→ **EXERCISE DATA**:
[Start of section]

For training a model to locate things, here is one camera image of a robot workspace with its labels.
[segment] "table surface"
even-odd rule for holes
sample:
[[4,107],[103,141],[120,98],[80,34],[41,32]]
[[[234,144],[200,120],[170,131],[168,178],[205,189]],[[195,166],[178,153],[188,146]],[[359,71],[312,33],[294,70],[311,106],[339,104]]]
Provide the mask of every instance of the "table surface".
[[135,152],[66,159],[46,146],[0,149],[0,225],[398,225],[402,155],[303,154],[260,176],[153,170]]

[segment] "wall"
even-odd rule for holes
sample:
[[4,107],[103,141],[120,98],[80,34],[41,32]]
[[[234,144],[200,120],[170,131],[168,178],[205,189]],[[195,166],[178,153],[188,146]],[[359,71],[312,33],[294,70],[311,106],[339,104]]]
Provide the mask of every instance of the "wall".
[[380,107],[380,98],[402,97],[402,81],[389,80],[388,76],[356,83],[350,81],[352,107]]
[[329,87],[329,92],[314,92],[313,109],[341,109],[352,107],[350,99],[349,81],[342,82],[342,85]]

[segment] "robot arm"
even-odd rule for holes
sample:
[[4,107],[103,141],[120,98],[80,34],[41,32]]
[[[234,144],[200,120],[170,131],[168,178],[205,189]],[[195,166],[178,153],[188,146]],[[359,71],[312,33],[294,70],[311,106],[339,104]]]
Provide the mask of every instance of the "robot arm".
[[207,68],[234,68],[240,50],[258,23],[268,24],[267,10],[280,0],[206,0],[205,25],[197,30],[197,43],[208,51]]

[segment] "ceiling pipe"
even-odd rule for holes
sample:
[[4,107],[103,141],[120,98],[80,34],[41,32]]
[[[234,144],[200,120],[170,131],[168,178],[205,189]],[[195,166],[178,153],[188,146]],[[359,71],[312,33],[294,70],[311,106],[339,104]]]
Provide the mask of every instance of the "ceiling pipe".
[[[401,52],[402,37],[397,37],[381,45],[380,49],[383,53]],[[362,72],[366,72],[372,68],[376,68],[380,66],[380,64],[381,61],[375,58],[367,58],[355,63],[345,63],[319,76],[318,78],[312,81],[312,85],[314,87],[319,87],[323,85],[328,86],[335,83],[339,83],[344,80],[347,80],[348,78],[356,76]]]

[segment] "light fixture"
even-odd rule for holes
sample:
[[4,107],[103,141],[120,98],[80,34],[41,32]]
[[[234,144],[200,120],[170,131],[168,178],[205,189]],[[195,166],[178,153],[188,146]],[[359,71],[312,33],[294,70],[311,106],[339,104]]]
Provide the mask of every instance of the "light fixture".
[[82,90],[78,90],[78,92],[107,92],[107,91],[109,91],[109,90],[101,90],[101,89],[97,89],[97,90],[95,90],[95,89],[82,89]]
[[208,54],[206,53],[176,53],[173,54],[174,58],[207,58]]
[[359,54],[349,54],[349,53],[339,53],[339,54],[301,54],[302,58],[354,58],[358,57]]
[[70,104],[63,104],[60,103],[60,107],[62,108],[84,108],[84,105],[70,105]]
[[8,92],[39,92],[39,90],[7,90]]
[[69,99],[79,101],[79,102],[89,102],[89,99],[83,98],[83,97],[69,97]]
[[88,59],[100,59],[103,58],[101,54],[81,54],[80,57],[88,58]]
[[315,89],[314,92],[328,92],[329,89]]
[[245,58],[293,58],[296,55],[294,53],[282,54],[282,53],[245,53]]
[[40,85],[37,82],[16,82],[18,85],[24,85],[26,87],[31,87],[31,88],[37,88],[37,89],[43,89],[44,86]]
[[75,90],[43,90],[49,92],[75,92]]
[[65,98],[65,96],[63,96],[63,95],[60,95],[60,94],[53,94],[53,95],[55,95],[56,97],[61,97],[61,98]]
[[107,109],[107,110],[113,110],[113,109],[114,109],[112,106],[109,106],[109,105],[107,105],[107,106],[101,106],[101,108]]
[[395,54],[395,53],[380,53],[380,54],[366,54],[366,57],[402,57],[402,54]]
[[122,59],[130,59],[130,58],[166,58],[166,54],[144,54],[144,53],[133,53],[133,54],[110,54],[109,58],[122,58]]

[End of section]

→ **INSTRUCTIONS TO FOLLOW**: In full and without alteration, transcribe the entries above.

→ **REPLY**:
For training a model to locate things, here is one camera image of a robot workspace with its labels.
[segment] "table surface"
even-odd rule for holes
sample:
[[4,107],[103,141],[120,98],[80,34],[41,32]]
[[[234,144],[200,120],[170,131],[168,178],[205,189]],[[195,166],[178,153],[188,146]],[[359,71],[312,33],[294,70],[311,106],[339,104]]]
Provide the mask of every instance of the "table surface".
[[135,152],[66,159],[46,146],[0,149],[0,225],[398,225],[402,155],[303,154],[260,176],[153,170]]

[segment] "wall"
even-odd rule for holes
sample:
[[4,107],[103,141],[120,98],[80,34],[41,32]]
[[[234,144],[200,120],[170,131],[168,178],[205,189]],[[195,166],[178,153],[188,146]],[[359,71],[312,33],[294,70],[311,106],[339,104]]]
Provide the mask of every instance of the "wall".
[[380,107],[380,98],[402,97],[402,81],[389,80],[388,76],[356,83],[350,81],[352,107]]
[[329,87],[329,92],[314,92],[313,109],[341,109],[352,107],[350,99],[349,81],[342,82],[342,85]]

[segment] "robot arm"
even-odd rule for holes
sample:
[[4,107],[103,141],[120,98],[80,34],[41,32]]
[[[234,144],[200,120],[170,131],[168,178],[205,189]],[[195,166],[178,153],[188,146]],[[359,71],[312,33],[294,70],[311,106],[339,104]]]
Provide the mask of every instance of the "robot arm".
[[207,68],[234,68],[240,50],[258,23],[268,24],[267,10],[280,0],[206,0],[205,25],[197,30],[197,43],[208,51]]

[segment] "ceiling pipe"
even-odd rule for holes
sample:
[[4,107],[103,141],[120,98],[80,34],[41,32]]
[[[234,144],[200,120],[170,131],[168,178],[205,189]],[[195,166],[178,153],[188,146]],[[359,71],[312,33],[294,70],[311,106],[339,104]]]
Provide the mask of every instance of the "ceiling pipe".
[[[401,52],[402,37],[397,37],[381,45],[380,49],[383,53]],[[362,72],[366,72],[372,68],[376,68],[380,66],[380,64],[381,61],[375,58],[367,58],[355,63],[345,63],[319,76],[318,78],[312,81],[312,85],[314,87],[319,87],[323,85],[328,86],[335,83],[339,83],[344,80],[347,80],[348,78],[356,76]]]

[segment] "light fixture"
even-odd rule for holes
sample:
[[4,107],[103,141],[120,98],[80,34],[41,32]]
[[[234,144],[200,120],[170,131],[168,178],[205,189]],[[195,166],[178,153],[188,146]],[[359,71],[312,33],[294,70],[311,106],[339,104]]]
Provide the mask of every instance of the "light fixture".
[[82,90],[78,90],[78,92],[107,92],[107,91],[109,91],[109,90],[101,90],[101,89],[97,89],[97,90],[95,90],[95,89],[82,89]]
[[208,54],[206,53],[176,53],[173,54],[174,58],[207,58]]
[[359,54],[349,54],[349,53],[339,53],[339,54],[301,54],[302,58],[354,58],[358,57]]
[[70,104],[63,104],[60,103],[60,107],[62,108],[84,108],[84,105],[70,105]]
[[8,92],[39,92],[39,90],[7,90]]
[[69,99],[79,101],[79,102],[89,102],[89,99],[83,98],[83,97],[69,97]]
[[88,59],[100,59],[103,58],[101,54],[81,54],[80,57],[88,58]]
[[315,89],[314,92],[328,92],[329,89]]
[[245,58],[293,58],[296,55],[294,53],[282,54],[282,53],[245,53]]
[[40,85],[37,82],[16,82],[18,85],[24,85],[26,87],[31,87],[31,88],[37,88],[37,89],[43,89],[44,86]]
[[75,90],[43,90],[49,92],[75,92]]
[[65,98],[65,96],[63,96],[63,95],[60,95],[60,94],[53,94],[53,95],[55,95],[56,97],[61,97],[61,98]]
[[107,109],[107,110],[113,110],[113,109],[114,109],[112,106],[109,106],[109,105],[107,105],[107,106],[101,106],[101,108]]
[[395,54],[395,53],[380,53],[380,54],[366,54],[366,57],[402,57],[402,54]]
[[122,59],[130,59],[130,58],[166,58],[166,54],[144,54],[144,53],[133,53],[133,54],[110,54],[109,58],[122,58]]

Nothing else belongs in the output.